Pagina:8. Giovanni Oberti.pdf/13

Da Wikisource.
8

Ma dove sono le opere? Una pozza d’acqua, un piedistallo, un numero 8 fatto al neon sembrano più un guasto e dei preparativi che una mostra compiuta. L’unico che può essere assimilato a un oggetto il neon, per quanto semplice e povero di sostanza, un numero. E infatti la chiave sta proprio lì, è lui a indicarci la forma e il senso delle altre presenze. L’otto è un cerchio ruotato sul proprio centro, forma doppia e sinuosa, circolo più che cerchio. La sua figura complessiva ricorda poi la clessidra, e con essa lo scorrere del tempo.

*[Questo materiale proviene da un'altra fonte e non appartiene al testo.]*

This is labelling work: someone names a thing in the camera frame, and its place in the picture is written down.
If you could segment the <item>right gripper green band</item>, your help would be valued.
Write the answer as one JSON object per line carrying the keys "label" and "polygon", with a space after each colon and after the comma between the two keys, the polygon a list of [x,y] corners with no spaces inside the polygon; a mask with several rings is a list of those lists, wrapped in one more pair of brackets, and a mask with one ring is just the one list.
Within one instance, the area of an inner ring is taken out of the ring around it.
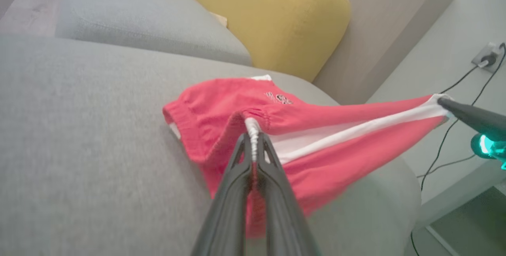
{"label": "right gripper green band", "polygon": [[468,104],[439,98],[438,104],[461,122],[479,132],[470,140],[473,153],[482,159],[498,160],[506,169],[506,116]]}

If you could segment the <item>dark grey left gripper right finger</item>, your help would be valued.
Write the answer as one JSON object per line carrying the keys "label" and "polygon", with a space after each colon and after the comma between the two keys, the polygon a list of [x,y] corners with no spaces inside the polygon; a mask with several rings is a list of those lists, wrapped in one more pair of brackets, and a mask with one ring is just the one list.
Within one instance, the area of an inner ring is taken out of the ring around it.
{"label": "dark grey left gripper right finger", "polygon": [[258,190],[265,202],[268,256],[318,256],[291,184],[269,137],[260,133],[257,157]]}

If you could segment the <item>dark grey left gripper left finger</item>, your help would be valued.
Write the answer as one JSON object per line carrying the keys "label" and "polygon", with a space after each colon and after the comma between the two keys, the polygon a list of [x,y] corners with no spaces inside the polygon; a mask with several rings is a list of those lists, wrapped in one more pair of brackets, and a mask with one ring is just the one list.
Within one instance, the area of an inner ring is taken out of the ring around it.
{"label": "dark grey left gripper left finger", "polygon": [[192,256],[245,255],[245,219],[252,178],[251,139],[244,133],[238,138]]}

Appunto di questo innanzitutto si tratta: di un circolo operato dal tempo. Questo è il dispositivo di produzione di ciò che si vede: la pozza d’acqua per terra è composta dell’umidità raccolta ogni giorno nello spazio espositivo — per mezzo di deumidificatori presenti ma non visibili in mostra — e riversata ogni mattina sul pavimento, resa visibile, in altra forma, informe, e rimessa in circolazione; il piedistallo, più alto di una persona perché non si possa né vedere né toccare quello che c’è sopra, è un raccoglitore — Duchamp avrebbe detto un "allevatore" — di polvere, perpetuo, perché destinato a non essere mai né coperto né rovesciato, ma tenuto sempre verticale e attivo.


Acqua e polvere, umido e secco, orizzontale e verticale, informe e formato, specchiante e opaco, liquido e granulare, ma tutto al limite dell’esistente, e in realtà già tutto lì, preesistente, tutto lì nello spazio espositivo, lo spazio stesso. Tutto catturato e restituito, reso visibile — al limite del visibile, del riconoscibile — e poi di nuovo rimesso in circolo.


Che cos’è dunque? Una tautologia mancata? Un moto perpetuo zoppicante? Un circolo virtuoso ma inutile? Una versione debole della ricerca dell’eternità? Il segno dell’infinito furbescamente raddrizzato? Vanitas, si intitolava l’opera appena precedente queste, la prima basata sulla raccolta dell’umidità. Sì, richiamo alla caducità, ma anche, letteralmente, fragile vanità, delicato narcisismo, cura della discrezione e del gusto, esercizio silenzioso della precisione, affetto per il reale e saperci fare con ciò che è a disposizione, coltivazione di sé senza argomenti e pretese soggettive.


In fondo Oberti non fa che dar forma al tempo, trattandolo come un materiale — così ha potuto "vedere" che sospesa nell’aria non c’è solo la polvere ma anche il suo opposto, l’umidità — ma facendone anche il produttore stesso di ciò che si vede, mostrando come lavora.


Ora, il tempo agisce innanzitutto per accumulo, per stratificazione, è memoria, è sedimentazione di affetti, è s-velamento. Oberti mostra tale stratificazione, la fa lavorare, significare, e la fa propria, agendo anche lui allo stesso modo, caricando di senso ciò che, intorno a lui, gli sembra corrispondere a sé, al suo sentire e pensare. In fondo non fa che raccogliere ciò che chiama a far parte del suo mondo, oggetti, immagini, fenomeni, e coprirli di un velo, a volte reale, come qui di polvere e altre volte di grafite, oro, o di pittura o magari anche solo dell’aria che ci separa da ciò che ci dà a vedere; altre volte di un velo ancora più immateriale ma altrettanto percepibile, fatto di un piccolo intervento su un oggetto trovato e caricato di un’affezione con cui lo fa proprio.